• [Exercise prompt]
Repeat the listing below line for line, exactly as shown.
──────── Supplied material
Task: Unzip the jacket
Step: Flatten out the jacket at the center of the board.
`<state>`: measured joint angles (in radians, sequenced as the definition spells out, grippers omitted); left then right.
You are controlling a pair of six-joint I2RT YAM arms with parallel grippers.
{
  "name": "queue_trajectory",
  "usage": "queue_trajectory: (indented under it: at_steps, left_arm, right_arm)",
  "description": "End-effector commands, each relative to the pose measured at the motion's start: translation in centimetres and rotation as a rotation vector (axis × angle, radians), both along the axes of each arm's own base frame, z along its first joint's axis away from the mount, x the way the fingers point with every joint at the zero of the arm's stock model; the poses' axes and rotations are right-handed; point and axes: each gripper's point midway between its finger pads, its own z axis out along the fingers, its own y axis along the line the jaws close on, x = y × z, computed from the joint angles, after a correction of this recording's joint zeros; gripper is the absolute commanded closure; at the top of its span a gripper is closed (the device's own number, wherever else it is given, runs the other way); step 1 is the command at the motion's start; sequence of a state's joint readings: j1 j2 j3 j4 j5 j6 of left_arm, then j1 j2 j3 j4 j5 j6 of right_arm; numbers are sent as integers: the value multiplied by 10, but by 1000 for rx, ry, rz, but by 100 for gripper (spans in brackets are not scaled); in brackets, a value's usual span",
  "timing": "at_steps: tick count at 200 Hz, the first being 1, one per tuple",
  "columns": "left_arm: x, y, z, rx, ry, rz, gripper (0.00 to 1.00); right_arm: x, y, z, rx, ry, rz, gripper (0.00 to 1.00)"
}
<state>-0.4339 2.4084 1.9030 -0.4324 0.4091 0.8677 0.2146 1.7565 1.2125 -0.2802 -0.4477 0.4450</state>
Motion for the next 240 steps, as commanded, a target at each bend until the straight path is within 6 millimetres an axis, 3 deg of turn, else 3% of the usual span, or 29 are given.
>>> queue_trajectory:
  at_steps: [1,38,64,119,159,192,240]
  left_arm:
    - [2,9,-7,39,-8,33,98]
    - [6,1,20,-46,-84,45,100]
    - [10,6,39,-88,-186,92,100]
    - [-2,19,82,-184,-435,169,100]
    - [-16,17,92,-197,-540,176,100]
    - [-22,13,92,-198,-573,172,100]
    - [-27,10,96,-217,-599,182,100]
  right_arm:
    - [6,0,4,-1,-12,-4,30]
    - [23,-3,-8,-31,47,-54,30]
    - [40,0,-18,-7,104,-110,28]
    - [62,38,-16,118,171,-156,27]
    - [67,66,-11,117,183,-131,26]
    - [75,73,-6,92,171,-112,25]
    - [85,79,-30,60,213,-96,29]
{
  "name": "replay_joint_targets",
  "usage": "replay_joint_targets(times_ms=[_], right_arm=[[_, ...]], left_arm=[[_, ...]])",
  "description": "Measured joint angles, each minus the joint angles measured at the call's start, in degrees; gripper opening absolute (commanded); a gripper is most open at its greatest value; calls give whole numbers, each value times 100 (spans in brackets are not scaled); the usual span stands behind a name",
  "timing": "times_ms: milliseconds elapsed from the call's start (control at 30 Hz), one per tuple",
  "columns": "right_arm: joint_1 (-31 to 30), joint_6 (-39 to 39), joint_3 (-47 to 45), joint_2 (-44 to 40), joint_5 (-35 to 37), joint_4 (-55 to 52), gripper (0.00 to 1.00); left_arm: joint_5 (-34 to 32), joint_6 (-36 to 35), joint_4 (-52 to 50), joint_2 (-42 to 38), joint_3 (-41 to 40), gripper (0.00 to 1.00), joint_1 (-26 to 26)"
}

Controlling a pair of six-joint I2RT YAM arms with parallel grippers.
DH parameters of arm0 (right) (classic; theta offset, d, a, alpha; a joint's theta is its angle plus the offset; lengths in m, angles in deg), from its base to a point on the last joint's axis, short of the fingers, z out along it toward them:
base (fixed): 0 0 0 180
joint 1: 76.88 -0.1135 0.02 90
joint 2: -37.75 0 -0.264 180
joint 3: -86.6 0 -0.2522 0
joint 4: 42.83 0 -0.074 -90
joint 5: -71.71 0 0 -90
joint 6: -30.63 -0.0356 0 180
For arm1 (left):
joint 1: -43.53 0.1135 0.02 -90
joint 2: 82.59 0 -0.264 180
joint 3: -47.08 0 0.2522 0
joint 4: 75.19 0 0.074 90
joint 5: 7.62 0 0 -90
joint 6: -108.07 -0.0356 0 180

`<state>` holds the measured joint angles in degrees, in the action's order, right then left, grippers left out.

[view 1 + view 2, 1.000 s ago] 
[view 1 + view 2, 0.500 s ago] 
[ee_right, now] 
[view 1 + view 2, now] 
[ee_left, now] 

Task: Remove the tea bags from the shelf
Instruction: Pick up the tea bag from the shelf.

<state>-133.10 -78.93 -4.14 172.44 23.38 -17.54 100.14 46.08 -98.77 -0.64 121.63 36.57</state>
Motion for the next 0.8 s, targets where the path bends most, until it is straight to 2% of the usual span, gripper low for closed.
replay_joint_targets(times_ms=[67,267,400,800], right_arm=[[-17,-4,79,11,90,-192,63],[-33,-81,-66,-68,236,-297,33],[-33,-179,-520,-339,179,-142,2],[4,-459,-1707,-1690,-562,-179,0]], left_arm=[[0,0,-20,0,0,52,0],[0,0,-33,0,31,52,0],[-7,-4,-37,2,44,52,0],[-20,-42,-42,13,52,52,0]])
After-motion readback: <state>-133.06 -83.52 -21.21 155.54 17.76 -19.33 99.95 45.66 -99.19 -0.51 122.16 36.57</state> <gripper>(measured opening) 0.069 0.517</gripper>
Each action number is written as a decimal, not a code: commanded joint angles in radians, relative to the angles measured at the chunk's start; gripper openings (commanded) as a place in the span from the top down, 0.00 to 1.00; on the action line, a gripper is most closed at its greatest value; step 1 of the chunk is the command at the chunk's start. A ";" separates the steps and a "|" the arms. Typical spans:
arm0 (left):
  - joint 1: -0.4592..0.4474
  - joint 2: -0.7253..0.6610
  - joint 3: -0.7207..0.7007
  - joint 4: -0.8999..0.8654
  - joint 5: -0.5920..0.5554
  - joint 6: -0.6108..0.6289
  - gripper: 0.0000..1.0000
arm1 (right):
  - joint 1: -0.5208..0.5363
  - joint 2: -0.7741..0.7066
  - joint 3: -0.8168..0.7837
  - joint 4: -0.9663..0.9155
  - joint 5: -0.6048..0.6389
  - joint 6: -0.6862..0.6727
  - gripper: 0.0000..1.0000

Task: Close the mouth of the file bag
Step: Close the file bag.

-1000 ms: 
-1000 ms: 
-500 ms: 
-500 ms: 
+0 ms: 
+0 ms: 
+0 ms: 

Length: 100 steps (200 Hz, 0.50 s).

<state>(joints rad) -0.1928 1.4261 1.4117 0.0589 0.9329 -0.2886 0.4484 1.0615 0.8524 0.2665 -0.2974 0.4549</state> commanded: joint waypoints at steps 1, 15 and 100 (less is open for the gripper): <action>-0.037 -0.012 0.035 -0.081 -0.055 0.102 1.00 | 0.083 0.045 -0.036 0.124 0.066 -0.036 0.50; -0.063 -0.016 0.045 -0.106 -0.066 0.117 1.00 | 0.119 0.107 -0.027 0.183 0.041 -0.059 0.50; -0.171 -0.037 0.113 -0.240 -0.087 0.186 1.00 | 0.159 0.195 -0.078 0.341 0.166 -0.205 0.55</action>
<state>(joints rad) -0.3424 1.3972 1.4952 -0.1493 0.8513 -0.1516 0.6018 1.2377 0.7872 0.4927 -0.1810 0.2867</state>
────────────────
• [Solved exercise]
Task: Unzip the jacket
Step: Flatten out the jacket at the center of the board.
`<state>`: measured joint angles (in radians, sequenced as the definition spells out, grippers omitted); left then right.
You are controlling a pair of six-joint I2RT YAM arms with parallel grippers.
{
  "name": "queue_trajectory",
  "usage": "queue_trajectory: (indented under it: at_steps, left_arm, right_arm)",
  "description": "End-effector commands, each relative to the pose measured at the motion's start: translation in centimetres and rotation as a rotation vector (axis × angle, radians), both along the axes of each arm's own base frame, z along its first joint's axis away from the mount, x the way the fingers point with every joint at the zero of the arm's stock model; the poses' axes and rotations are right-handed; point and axes: each gripper's point midway between its finger pads, its own z axis out along the fingers, its own y axis along the line the jaws close on, x = y × z, computed from the joint angles, after a correction of this recording's joint zeros; gripper is the absolute commanded closure; at the top of its span a gripper is closed (the device's own number, wherever else it is given, runs the other way); step 1 is the command at the motion's start; sequence of a state's joint readings: j1 j2 j3 j4 j5 j6 of left_arm, then j1 j2 j3 j4 j5 j6 of right_arm; numbers are sent as integers: the value multiplied by 10, but by 1000 for rx, ry, rz, but by 100 for gripper (spans in brackets are not scaled); in brackets, a value's usual span",
  "timing": "at_steps: tick count at 200 Hz, the first being 1, one per tuple",
  "columns": "left_arm: x, y, z, rx, ry, rz, gripper (0.00 to 1.00); right_arm: x, y, z, rx, ry, rz, gripper (0.00 to 1.00)"
}
<state>-0.4339 2.4084 1.9030 -0.4324 0.4091 0.8677 0.2146 1.7565 1.2125 -0.2802 -0.4477 0.4450</state>
Motion for the next 240 steps, as commanded, a target at each bend until the straight path is within 6 millimetres an axis, 3 deg of turn, else 3% of the usual span, or 29 are given.
>>> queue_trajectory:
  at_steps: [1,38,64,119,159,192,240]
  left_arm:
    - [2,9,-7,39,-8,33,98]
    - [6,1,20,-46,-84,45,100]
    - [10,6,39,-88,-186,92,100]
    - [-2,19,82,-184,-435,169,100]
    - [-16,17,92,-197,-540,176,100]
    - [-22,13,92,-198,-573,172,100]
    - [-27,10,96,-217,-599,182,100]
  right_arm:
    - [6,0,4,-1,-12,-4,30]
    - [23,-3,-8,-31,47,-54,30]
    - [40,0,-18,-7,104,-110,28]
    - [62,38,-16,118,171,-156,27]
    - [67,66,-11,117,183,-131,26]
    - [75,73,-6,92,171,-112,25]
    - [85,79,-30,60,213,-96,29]
{
  "name": "replay_joint_targets",
  "usage": "replay_joint_targets(times_ms=[_], right_arm=[[_, ...]], left_arm=[[_, ...]])",
  "description": "Measured joint angles, each minus the joint angles measured at the call's start, in degrees; gripper opening absolute (commanded); a gripper is most open at its greatest value; calls give whole numbers, each value times 100 (spans in brackets are not scaled); the usual span stands behind a name",
  "timing": "times_ms: milliseconds elapsed from the call's start (control at 30 Hz), one per tuple",
  "columns": "right_arm: joint_1 (-31 to 30), joint_6 (-39 to 39), joint_3 (-47 to 45), joint_2 (-44 to 40), joint_5 (-35 to 37), joint_4 (-55 to 52), gripper (0.00 to 1.00); left_arm: joint_5 (-34 to 32), joint_6 (-36 to 35), joint_4 (-52 to 50), joint_2 (-42 to 38), joint_3 (-41 to 40), gripper (0.00 to 1.00), joint_1 (-26 to 26)"
}

Controlling a pair of six-joint I2RT YAM arms with parallel grippers.
DH parameters of arm0 (right) (classic; theta offset, d, a, alpha; a joint's theta is its angle plus the offset; lengths in m, angles in deg), from its base to a point on the last joint's axis, short of the fingers, z out along it toward them:
base (fixed): 0 0 0 180
joint 1: 76.88 -0.1135 0.02 90
joint 2: -37.75 0 -0.264 180
joint 3: -86.6 0 -0.2522 0
joint 4: 42.83 0 -0.074 -90
joint 5: -71.71 0 0 -90
joint 6: -30.63 -0.0356 0 180
For arm1 (left):
joint 1: -43.53 0.1135 0.02 -90
joint 2: 82.59 0 -0.264 180
joint 3: -47.08 0 0.2522 0
joint 4: 75.19 0 0.074 90
joint 5: 7.62 0 0 -90
joint 6: -108.07 -0.0356 0 180

`<state>` holds the measured joint angles in degrees, in the action's order, right then left, grippers left out.

[view 1 + view 2, 1.000 s ago] 
[view 1 + view 2, 0.500 s ago] 
[ee_right, now] 
[view 1 + view 2, now] 
[ee_left, now] 

Task: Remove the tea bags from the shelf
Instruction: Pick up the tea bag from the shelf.

<state>-133.10 -78.93 -4.14 172.44 23.38 -17.54 100.14 46.08 -98.77 -0.64 121.63 36.57</state>
Motion for the next 0.8 s, targets where the path bends most, until it is straight to 2% of the usual span, gripper low for closed.
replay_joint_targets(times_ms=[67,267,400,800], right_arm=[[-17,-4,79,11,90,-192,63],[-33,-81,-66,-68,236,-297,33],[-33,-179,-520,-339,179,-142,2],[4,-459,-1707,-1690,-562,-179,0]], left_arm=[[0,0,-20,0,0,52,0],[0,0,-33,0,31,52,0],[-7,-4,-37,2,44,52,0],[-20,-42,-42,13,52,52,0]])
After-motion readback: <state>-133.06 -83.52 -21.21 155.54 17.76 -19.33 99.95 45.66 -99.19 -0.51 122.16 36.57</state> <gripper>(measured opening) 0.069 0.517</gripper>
Each action number is written as a decimal, not a code: commanded joint angles in radians, relative to the angles measured at the chunk's start; gripper openings (commanded) as a place in the span from the top down, 0.00 to 1.00; on the action line, a gripper is most closed at its greatest value; step 1 of the chunk is the command at the chunk's start. A ";" separates the steps and a "|" the arms. Typical spans:
arm0 (left):
  - joint 1: -0.4592..0.4474
  - joint 2: -0.7253..0.6610
  - joint 3: -0.7207..0.7007
  - joint 4: -0.8999..0.8654
  - joint 5: -0.5920..0.5554
  - joint 6: -0.6108..0.6289
  - gripper: 0.0000..1.0000
arm1 (right):
  - joint 1: -0.5208..0.5363
  - joint 2: -0.7741..0.7066
  - joint 3: -0.8168..0.7837
  - joint 4: -0.9663..0.9155
  - joint 5: -0.6048..0.6389
  - joint 6: -0.6862..0.6727
  - gripper: 0.0000..1.0000

Task: Close the mouth of the file bag
Step: Close the file bag.

-1000 ms: 
-1000 ms: 
-500 ms: 
-500 ms: 
+0 ms: 
+0 ms: 
+0 ms: 

Length: 100 steps (200 Hz, 0.50 s).

<state>(joints rad) -0.1928 1.4261 1.4117 0.0589 0.9329 -0.2886 0.4484 1.0615 0.8524 0.2665 -0.2974 0.4549</state> commanded: joint waypoints at steps 1, 15 and 100 (less is open for the gripper): <action>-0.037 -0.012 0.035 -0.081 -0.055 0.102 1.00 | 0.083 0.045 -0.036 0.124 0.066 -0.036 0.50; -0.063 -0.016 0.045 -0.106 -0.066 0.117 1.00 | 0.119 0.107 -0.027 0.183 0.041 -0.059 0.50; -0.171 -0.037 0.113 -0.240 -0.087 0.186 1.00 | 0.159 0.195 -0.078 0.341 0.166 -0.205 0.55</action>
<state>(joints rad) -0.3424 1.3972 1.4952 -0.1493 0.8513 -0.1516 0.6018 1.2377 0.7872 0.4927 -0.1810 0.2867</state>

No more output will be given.